What needs to be done: Go through the material and copy each line in which the word "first" shows up.

· · ·

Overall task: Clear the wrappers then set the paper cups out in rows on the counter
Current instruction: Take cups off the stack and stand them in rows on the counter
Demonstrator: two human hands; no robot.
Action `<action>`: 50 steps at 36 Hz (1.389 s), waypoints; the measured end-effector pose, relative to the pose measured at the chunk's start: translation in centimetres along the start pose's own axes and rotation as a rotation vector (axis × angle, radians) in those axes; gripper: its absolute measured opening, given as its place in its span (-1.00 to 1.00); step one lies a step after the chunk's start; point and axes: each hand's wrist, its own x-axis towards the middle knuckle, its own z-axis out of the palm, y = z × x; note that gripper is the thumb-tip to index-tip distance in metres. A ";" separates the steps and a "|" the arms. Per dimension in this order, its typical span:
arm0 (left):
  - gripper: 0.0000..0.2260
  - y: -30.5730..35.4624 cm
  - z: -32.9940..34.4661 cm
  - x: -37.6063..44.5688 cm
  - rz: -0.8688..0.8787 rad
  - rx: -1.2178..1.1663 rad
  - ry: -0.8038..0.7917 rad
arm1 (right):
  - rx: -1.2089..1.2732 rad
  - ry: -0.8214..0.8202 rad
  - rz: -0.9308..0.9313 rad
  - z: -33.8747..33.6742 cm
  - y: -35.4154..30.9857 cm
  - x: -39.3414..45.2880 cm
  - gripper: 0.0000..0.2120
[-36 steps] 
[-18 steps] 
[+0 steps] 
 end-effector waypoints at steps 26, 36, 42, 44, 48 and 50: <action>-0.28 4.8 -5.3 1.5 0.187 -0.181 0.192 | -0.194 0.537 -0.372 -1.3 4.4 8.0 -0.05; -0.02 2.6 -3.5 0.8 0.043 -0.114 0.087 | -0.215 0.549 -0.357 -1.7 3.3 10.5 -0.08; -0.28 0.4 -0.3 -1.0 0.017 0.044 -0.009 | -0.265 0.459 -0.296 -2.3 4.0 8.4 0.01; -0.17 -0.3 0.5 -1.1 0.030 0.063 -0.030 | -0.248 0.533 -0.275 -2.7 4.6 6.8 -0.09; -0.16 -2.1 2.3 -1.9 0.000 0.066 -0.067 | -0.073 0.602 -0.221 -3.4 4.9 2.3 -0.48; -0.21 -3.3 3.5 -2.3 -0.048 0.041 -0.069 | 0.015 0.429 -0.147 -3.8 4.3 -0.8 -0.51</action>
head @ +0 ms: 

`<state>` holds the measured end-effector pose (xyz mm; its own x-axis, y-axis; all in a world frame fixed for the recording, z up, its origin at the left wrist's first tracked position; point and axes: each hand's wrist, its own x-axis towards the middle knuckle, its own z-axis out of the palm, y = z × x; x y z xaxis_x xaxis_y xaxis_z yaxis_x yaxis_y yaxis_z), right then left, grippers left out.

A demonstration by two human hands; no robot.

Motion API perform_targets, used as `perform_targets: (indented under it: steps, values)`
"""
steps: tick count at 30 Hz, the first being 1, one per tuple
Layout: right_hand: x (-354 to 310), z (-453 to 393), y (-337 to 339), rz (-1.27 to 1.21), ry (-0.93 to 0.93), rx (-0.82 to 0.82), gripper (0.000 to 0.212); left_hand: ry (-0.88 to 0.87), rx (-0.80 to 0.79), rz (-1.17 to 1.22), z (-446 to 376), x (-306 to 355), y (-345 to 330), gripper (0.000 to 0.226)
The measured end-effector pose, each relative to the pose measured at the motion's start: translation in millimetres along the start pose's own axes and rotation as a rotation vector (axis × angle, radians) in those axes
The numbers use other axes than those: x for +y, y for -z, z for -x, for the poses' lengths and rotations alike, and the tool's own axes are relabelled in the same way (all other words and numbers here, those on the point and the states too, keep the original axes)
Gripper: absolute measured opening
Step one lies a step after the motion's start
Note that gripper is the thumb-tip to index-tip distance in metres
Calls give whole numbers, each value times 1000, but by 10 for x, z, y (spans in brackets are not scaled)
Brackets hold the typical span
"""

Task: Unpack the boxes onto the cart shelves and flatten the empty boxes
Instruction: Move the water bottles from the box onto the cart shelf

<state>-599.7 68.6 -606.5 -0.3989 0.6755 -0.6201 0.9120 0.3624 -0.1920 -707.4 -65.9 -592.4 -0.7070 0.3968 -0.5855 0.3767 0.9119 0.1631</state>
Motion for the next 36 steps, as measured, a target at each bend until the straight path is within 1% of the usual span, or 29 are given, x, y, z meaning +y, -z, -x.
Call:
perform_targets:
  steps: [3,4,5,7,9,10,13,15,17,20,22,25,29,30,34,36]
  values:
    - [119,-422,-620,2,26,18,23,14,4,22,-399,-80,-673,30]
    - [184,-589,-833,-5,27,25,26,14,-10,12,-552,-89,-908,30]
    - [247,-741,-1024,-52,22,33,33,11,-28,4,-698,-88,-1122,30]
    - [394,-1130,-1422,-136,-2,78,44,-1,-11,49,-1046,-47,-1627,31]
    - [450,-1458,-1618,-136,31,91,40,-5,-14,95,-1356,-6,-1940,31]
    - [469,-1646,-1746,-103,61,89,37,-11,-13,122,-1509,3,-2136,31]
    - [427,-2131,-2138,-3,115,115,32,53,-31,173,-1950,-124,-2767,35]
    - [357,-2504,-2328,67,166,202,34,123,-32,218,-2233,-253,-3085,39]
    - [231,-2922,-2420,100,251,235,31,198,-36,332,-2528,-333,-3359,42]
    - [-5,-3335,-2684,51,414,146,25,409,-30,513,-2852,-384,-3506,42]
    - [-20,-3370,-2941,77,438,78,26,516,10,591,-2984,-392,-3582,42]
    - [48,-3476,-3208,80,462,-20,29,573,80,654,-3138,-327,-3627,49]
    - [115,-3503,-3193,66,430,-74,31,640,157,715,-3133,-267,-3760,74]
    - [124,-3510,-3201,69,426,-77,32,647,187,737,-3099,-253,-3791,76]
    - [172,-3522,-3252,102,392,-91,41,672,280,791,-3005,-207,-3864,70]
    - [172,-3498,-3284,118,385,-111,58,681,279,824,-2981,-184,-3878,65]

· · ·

Solution to this exercise:
`<state>` holds the measured end-effector pose (xyz mm; its own x-axis, y-axis; all in a world frame fixed for the recording, z up, its origin at the left wrist's first tracked position; point and axes: each hand's wrist, its own x-axis towards the middle knuckle, its own z-axis out of the palm, y = z × x; x y z xaxis_x xaxis_y xaxis_z yaxis_x yaxis_y yaxis_z), right then left, grippers left out.
steps: tick count at 30 Hz, the first being 1, one per tuple

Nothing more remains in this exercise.